NOTE: While there is no evidence that FastRander will increase the probability of a collision, it shouldn't be used in scenarios where uniqueness is important to security, as there is an increased chance the generated IDs can be predicted by an adversary.

Battle Tested

This code has been used in production at Segment for several years, across a diverse array of projects. Trillions upon trillions of KSUIDs have been generated in some of Segment's most performance-critical, large-scale distributed systems.

Plays Well With Others

Designed to be integrated with other libraries, the KSUID type implements many standard library interfaces, including:

• Stringer
• database/sql.Scanner and database/sql/driver.Valuer
• encoding.BinaryMarshal and encoding.BinaryUnmarshal
• encoding.TextMarshal and encoding.TextUnmarshal (encoding/json friendly!)

Command Line Tool

This package comes with a command-line tool ksuid, useful for generating KSUIDs as well as inspecting the internal components of existing KSUIDs. Machine-friendly output is provided for scripting use cases.

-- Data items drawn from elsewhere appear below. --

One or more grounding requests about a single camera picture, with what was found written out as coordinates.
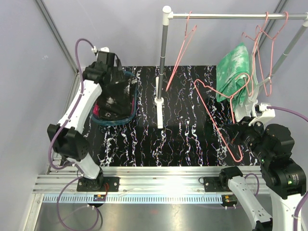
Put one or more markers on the aluminium mounting rail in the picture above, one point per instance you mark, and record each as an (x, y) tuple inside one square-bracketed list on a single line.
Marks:
[(135, 185)]

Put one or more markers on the white garment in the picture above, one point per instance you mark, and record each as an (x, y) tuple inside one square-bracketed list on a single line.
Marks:
[(252, 89)]

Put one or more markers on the pink trousers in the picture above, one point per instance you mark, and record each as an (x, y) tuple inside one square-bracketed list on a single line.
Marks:
[(95, 110)]

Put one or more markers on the green and white trousers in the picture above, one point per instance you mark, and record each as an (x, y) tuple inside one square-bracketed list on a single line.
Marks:
[(232, 73)]

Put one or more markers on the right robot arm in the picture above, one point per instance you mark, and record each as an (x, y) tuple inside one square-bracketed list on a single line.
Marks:
[(272, 147)]

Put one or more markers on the black and white trousers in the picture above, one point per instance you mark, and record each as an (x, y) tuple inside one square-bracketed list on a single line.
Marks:
[(116, 101)]

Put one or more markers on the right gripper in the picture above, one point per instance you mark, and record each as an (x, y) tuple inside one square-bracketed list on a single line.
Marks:
[(242, 127)]

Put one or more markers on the metal clothes rack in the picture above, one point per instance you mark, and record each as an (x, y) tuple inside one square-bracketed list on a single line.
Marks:
[(168, 15)]

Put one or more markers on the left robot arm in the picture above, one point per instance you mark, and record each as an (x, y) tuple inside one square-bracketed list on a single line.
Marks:
[(66, 136)]

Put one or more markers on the teal transparent plastic bin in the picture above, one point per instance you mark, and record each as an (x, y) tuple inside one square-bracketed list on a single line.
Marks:
[(118, 122)]

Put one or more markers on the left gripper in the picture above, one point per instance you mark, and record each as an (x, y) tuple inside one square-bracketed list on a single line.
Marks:
[(118, 77)]

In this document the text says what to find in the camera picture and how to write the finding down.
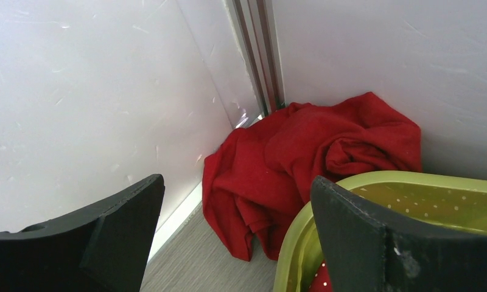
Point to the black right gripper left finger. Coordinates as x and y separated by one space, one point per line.
104 246

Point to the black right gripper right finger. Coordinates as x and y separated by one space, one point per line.
388 250

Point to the red polka dot skirt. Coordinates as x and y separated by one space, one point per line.
321 281

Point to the green plastic laundry basket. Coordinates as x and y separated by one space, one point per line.
429 201

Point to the crumpled red cloth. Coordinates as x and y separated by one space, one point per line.
259 179

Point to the aluminium corner rail right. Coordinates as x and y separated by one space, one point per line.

Given a Go build environment, it can be installed with the command:

$ go install github.com/segmentio/ksuid/cmd/ksuid

CLI Usage Examples

Generate a KSUID

$ ksuid
021V4cKaCMv7F2pKzGdyg78BaLq036UK5

Generate 4 KSUIDs

$ ksuid -n 4
021V4d3hRmKTBAzkpBPWc82nBKeUyX2S8
021V4d3hRmKSqPy3ZCWCReKT5F5vmLTnt
021V4d3hRmKT4V2JgLtiCHfYCDNl1Xpd4
021V4d3hRmKSFL5y2L2CJ5Ip9WdSbLSyb

Inspect the components of a KSUID

$ ksuid -f inspect 021V4cKaCMv7F2pKzGdyg78BaLq036UK5

REPRESENTATION:

  String: 021V4cKaCMv7F2pKzGdyg78BaLq036UK5
     Raw: 0306ACB45225E5883D1907A4D6BC78F423EBF166583D09D5

COMPONENTS:

       Time: 2021-04-10 12:45:22.4463538 +0200 CEST
  Timestamp: 218051522446353800
    Payload: 3D1907A4D6BC78F423EBF166583D09D5

Generate a KSUID and inspect its components

$ ksuid -f inspect

REPRESENTATION:

  String: 021V51f1SRLcImQnBTO50EOsa38fAZxBg
     Raw: 0306ACDF508FDCE48883F409F91DF7A6CD28D87BAAB478A8

COMPONENTS:

       Time: 2021-04-10 12:48:27.1033377 +0200 CEST
  Timestamp: 218051707103337700
    Payload: 8883F409F91DF7A6CD28D87BAAB478A8

Inspect a KSUID with template formatted inspection output

$ ksuid -f template -t '{{ .Time }}: {{ .Payload }}' 021V4d3hRmKTBAzkpBPWc82nBKeUyX2S8
2021-04-10 12:45:27.751335 +0200 CEST: 3005CA0E5674346CECACB33E0AE8AFD0

Inspect multiple KSUIDs with template formatted output

$ ksuid -f template -t '{{ .Time }}: {{ .Payload }}' $(ksuid -n 4)
2021-04-10 12:49:46.3138813 +0200 CEST: 325A114EA96F9DC1AAF6C47EE14ECD1B
2021-04-10 12:49:46.3138813 +0200 CEST: 9665DE19740E29D612BD9D16E885A226
2021-04-10 12:49:46.3138813 +0200 CEST: EA35FAE54CA3C33A235402315F7EE2F6
2021-04-10 12:49:46.3138813 +0200 CEST: 8DE009CF2DC941444F6C400F6F5A8A51

Generate KSUIDs and output JSON using template formatting

$ ksuid -f template -t '{ "timestamp": "{{ .Timestamp }}", "payload": "{{ .Payload }}", "ksuid": "{{.String}}"}' -n 4
{ "timestamp": "218052156732343200", "payload": "E1F34D98AD45DF36DB549D3CD249E7E9", "ksuid": "021V61Kx47L4R92UMPrfTpT9czrHkmJZZ"}
{ "timestamp": "218052157580340000", "payload": "6D074D776529AD19E2F5BD3E86913DEA", "ksuid": "021V61SACfBGSy5XWQLx64uOhRdrDeqrK"}
{ "timestamp": "218052158214601500", "payload": "52AB4701827913ED037E98F7D044E67F", "ksuid": "021V61XYdofwdiYuM8tX2czh4B93RXo6x"}
{ "timestamp": "218052159132931200", "payload": "B64066A1EB8BAC93E7CEE725DAD6D565", "ksuid": "021V61fMrfhiqPU4fZhoQljqH0XKfv6qj"}

License

ksuid source code is available under an MIT License.